Justiça decreta prisão de suspeito de homicídio qualificado em Mutans.
- Rádio Cultura

- há 7 dias
- 2 min de leitura
A Justiça da Bahia decretou, neste sábado (14), a prisão preventiva de Eduardo Batista dos Santos, de 36 anos. Ele é o principal suspeito de assassinar Sebastião Lima de Souza, de 59 anos, na madrugada da última sexta-feira (13), no distrito de Mutans, zona rural de Guanambi.

Foto: Reprodução.
A decisão foi proferida pela juíza plantonista Ana Cláudia Rocha Sena, que considerou a gravidade do ato e o risco à ordem pública, já que o acusado encontra-se foragido.
O caso, que inicialmente foi reportado como uma possível violência doméstica, revelou um cenário de violência extrema motivada por ciúmes:
O Ataque: Eduardo teria retornado de uma viagem a Barreiras (BA) e, acreditando que sua companheira, Fernanda Lira Leal (37 anos), mantinha um relacionamento com a vítima, atacou Sebastião com golpes de faca dentro de uma residência na Rua Itamaratir.
Vítima de Agressão: A companheira do suspeito também foi encontrada ferida no local, com lesões no rosto e no braço, confirmando ter sido agredida por Eduardo antes do homicídio.

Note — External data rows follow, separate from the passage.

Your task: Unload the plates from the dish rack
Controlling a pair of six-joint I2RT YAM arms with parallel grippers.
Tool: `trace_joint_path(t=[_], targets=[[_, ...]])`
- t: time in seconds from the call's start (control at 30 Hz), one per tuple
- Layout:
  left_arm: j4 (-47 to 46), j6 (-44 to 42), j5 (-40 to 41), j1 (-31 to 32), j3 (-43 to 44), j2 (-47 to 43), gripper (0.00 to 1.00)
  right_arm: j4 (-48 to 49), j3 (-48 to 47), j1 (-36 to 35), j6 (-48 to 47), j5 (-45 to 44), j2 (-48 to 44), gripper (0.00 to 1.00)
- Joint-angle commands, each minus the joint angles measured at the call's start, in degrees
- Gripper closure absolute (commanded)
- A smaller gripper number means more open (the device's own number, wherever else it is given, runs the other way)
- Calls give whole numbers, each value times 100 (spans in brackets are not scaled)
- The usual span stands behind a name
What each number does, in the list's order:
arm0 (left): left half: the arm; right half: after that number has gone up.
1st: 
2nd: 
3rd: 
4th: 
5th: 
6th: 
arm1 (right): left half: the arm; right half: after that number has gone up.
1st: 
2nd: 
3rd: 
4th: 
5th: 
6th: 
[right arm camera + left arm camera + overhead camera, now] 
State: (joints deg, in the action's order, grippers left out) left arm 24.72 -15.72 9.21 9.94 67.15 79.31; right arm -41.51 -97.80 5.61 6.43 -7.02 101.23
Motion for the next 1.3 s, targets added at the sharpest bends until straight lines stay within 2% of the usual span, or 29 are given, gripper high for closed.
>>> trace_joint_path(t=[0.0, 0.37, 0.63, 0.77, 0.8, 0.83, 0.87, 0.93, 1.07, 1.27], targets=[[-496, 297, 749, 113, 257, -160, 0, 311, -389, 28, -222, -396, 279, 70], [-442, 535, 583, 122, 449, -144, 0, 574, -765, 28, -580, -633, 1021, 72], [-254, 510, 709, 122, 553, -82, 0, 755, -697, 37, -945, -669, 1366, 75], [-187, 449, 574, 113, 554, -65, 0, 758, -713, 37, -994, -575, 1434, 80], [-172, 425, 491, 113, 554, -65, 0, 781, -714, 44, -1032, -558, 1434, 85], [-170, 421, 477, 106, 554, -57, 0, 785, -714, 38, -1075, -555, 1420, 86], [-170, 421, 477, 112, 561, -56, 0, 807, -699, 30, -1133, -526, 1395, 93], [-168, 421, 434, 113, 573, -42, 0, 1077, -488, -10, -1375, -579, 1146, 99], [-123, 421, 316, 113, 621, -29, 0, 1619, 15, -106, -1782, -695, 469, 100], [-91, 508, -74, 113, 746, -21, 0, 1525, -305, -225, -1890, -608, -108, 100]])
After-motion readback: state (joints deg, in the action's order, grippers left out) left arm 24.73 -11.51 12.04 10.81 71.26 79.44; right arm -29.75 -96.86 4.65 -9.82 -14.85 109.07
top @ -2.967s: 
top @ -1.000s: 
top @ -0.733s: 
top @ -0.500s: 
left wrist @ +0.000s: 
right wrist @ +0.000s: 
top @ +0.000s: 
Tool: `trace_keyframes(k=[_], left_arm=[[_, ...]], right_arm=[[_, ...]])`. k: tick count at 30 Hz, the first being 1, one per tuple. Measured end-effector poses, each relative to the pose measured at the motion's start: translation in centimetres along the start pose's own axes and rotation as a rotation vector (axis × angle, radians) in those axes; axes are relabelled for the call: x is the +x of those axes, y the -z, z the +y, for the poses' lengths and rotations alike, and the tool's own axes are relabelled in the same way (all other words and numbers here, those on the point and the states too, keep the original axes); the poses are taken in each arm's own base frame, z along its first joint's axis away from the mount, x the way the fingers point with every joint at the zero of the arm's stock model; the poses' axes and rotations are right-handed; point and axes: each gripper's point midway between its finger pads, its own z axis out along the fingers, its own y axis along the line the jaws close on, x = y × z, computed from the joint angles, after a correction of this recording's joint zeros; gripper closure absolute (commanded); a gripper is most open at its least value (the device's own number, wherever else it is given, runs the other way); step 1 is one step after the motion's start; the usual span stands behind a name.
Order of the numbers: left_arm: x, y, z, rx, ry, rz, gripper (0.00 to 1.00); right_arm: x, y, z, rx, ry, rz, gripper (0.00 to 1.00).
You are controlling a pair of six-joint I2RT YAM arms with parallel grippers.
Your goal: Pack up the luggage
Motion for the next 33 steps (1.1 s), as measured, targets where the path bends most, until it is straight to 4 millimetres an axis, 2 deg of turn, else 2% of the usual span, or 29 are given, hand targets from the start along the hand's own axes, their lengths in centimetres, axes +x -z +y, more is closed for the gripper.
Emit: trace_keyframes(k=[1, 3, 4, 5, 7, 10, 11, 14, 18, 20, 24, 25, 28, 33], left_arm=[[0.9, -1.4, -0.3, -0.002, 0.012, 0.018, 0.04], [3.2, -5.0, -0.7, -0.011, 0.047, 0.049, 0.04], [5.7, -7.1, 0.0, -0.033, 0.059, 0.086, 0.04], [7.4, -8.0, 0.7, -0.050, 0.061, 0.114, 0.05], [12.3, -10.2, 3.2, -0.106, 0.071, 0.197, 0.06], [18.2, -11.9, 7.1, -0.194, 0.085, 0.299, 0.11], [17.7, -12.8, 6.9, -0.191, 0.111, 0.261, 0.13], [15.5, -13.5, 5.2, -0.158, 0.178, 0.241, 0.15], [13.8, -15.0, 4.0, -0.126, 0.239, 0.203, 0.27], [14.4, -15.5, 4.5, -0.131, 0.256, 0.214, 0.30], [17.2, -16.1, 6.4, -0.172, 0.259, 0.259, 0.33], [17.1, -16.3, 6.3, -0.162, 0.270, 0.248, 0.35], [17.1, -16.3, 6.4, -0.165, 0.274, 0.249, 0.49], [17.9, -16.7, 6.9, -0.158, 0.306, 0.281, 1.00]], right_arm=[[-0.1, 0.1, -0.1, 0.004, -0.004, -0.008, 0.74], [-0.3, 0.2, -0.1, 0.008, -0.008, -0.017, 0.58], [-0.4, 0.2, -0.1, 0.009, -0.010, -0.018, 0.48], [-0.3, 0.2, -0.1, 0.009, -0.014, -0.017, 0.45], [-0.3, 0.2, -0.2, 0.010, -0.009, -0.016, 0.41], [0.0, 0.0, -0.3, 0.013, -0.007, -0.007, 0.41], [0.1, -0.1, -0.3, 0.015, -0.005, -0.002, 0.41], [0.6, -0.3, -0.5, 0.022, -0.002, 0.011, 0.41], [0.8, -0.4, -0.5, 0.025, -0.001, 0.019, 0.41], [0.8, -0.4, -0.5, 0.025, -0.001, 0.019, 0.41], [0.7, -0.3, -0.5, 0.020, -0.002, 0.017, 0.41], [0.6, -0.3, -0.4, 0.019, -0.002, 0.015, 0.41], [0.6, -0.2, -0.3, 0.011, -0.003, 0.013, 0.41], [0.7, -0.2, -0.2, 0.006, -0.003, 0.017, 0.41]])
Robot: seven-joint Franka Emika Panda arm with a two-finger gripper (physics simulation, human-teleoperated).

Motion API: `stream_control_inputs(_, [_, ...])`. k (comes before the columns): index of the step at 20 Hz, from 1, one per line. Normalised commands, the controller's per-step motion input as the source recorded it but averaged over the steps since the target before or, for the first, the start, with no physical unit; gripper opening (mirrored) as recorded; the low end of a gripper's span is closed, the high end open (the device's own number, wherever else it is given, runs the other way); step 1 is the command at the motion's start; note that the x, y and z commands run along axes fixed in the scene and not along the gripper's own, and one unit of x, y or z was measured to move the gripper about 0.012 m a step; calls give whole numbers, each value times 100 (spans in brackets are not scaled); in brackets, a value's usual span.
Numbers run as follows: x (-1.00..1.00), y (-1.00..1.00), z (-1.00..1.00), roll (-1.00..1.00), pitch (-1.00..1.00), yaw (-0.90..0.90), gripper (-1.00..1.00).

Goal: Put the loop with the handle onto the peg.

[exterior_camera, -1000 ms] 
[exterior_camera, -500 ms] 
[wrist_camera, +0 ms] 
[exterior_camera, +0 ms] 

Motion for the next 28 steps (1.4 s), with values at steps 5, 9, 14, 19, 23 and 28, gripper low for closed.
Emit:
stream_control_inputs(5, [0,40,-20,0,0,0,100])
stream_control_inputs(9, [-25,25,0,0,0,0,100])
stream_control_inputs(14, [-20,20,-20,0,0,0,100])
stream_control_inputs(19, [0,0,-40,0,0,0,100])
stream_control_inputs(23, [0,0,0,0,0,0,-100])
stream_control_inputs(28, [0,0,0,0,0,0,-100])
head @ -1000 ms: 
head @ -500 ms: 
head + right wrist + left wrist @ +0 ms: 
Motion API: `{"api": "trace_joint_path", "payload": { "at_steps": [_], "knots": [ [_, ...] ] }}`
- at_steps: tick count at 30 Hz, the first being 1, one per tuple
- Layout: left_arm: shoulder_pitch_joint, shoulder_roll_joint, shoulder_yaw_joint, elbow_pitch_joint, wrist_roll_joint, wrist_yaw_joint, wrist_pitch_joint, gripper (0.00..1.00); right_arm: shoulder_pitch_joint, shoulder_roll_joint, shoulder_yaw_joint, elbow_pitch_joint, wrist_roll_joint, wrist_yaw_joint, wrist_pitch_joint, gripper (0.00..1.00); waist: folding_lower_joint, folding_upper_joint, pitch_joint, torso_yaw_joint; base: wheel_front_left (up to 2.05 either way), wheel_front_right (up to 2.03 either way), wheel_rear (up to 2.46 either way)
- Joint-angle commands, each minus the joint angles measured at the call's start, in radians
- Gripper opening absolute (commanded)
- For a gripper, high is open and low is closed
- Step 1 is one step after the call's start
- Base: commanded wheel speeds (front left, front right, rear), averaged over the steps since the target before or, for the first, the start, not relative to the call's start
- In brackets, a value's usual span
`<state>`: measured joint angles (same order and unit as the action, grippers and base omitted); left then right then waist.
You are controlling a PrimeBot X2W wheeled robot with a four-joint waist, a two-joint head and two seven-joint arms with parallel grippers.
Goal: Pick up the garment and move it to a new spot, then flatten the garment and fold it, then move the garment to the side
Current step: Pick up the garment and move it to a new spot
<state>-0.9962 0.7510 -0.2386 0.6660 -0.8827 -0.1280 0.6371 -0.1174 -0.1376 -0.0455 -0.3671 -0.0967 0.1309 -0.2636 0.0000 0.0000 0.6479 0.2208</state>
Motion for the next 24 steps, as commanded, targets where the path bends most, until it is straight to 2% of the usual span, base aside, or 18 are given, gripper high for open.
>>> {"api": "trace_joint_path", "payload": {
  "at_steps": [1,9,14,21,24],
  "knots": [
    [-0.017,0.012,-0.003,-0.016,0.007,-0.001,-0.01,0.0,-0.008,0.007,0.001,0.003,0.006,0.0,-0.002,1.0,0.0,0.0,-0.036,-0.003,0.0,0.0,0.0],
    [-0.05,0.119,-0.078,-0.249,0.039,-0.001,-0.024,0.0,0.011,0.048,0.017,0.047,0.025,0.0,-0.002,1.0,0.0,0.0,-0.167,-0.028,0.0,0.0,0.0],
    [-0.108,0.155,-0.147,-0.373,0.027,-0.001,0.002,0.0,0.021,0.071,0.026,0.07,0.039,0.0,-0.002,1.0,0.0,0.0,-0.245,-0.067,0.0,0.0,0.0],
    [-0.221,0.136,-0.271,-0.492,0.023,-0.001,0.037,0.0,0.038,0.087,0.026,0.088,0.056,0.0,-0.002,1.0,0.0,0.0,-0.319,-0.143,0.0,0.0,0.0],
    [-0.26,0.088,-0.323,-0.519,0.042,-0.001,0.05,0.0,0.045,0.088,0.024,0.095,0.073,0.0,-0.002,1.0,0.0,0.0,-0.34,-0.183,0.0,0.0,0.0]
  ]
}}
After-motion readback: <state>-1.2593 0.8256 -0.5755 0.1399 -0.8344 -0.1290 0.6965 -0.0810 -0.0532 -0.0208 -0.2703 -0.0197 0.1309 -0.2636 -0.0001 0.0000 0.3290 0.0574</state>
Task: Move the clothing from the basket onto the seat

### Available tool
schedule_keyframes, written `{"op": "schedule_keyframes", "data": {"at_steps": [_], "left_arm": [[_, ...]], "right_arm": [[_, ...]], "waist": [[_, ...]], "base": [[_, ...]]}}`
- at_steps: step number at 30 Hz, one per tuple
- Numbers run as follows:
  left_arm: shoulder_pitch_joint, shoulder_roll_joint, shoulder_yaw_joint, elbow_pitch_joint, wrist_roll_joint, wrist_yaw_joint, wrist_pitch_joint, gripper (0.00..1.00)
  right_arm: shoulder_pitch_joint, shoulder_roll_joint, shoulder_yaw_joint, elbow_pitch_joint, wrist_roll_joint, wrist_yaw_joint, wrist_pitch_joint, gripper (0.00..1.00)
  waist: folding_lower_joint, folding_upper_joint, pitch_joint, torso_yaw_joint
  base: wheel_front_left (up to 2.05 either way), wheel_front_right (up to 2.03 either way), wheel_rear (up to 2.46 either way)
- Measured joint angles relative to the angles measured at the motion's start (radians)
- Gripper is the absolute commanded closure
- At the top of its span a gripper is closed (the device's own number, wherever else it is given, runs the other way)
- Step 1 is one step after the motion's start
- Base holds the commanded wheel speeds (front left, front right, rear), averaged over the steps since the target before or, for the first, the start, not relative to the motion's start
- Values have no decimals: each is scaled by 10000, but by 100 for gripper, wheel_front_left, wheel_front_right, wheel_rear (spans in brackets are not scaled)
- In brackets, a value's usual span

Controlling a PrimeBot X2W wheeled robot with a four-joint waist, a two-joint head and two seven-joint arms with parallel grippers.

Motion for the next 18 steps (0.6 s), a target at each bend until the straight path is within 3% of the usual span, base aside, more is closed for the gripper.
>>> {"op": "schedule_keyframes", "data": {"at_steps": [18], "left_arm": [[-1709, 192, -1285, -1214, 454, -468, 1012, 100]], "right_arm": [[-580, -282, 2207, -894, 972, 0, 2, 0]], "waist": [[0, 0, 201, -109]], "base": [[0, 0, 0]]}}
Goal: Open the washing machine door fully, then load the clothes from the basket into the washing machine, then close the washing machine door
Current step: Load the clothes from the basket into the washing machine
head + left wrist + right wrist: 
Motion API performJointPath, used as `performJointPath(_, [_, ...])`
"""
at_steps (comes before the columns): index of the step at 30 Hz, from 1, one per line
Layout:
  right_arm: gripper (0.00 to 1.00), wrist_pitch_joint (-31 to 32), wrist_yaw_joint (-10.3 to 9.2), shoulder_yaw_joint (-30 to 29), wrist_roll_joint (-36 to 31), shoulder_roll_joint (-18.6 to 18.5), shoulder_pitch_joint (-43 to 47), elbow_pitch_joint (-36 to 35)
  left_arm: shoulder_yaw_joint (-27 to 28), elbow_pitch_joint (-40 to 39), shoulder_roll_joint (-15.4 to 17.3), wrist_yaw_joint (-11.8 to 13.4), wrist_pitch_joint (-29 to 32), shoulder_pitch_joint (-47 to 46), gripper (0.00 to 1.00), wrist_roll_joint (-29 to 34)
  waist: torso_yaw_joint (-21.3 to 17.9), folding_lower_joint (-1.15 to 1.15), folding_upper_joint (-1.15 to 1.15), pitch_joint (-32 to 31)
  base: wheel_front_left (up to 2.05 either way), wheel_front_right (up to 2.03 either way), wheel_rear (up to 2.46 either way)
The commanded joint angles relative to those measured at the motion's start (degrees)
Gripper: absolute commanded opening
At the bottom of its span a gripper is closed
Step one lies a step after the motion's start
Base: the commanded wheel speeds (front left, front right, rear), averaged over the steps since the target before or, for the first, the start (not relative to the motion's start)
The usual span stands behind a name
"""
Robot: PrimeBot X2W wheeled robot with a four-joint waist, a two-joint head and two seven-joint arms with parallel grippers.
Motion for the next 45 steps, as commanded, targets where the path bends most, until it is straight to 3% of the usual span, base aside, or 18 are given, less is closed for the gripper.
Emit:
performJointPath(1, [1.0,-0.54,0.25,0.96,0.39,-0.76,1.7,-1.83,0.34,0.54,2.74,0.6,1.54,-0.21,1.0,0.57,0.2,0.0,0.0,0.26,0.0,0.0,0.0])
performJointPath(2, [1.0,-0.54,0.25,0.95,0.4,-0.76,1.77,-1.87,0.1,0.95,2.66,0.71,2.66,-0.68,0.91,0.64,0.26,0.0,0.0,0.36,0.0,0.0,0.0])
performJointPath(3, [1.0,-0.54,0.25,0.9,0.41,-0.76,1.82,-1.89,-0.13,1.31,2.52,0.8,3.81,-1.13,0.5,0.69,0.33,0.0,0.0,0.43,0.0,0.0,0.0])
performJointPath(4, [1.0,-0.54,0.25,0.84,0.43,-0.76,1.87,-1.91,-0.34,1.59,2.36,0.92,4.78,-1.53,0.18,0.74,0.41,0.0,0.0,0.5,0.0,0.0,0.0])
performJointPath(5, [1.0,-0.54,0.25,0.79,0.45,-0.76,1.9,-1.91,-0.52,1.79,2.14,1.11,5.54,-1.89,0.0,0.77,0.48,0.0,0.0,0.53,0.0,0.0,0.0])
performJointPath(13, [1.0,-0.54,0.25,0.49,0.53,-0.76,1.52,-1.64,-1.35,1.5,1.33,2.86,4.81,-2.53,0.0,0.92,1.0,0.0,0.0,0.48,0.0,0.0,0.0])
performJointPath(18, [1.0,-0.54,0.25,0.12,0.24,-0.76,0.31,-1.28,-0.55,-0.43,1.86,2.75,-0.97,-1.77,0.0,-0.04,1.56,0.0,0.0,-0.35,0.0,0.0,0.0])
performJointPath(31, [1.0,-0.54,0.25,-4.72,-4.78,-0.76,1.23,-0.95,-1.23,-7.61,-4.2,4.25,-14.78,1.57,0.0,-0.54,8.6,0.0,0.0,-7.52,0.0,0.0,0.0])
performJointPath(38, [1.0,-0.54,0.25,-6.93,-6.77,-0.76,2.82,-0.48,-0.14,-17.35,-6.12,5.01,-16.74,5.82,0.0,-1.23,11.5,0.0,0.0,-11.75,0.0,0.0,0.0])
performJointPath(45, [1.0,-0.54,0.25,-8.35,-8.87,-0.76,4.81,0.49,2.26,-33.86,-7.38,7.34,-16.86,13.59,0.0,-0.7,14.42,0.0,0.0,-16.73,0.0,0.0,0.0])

Futilidade: O Ministério Público e a Polícia Civil tipificaram o crime como homicídio qualificado por motivo fútil, baseando-se em depoimentos da companheira do autor e da filha da vítima, que confirmaram o contexto de ciúmes infundados.
Status da Investigação
Apreensão: A faca utilizada no crime foi localizada e apreendida pela perícia técnica.
Foragido: Apesar das diligências realizadas pela Polícia Militar logo após o crime, Eduardo Batista dos Santos conseguiu fugir e ainda não foi localizado.
Decisão Judicial: A magistrada destacou que a prisão preventiva é necessária para "garantir a aplicação da lei penal", evitando que o suspeito cometa novos crimes ou interfira no processo.
Com o mandado de prisão preventiva expedido, Eduardo passa a ser considerado procurado pela justiça. Qualquer pessoa que tenha informações sobre o seu paradeiro pode colaborar com as autoridades de forma anônima.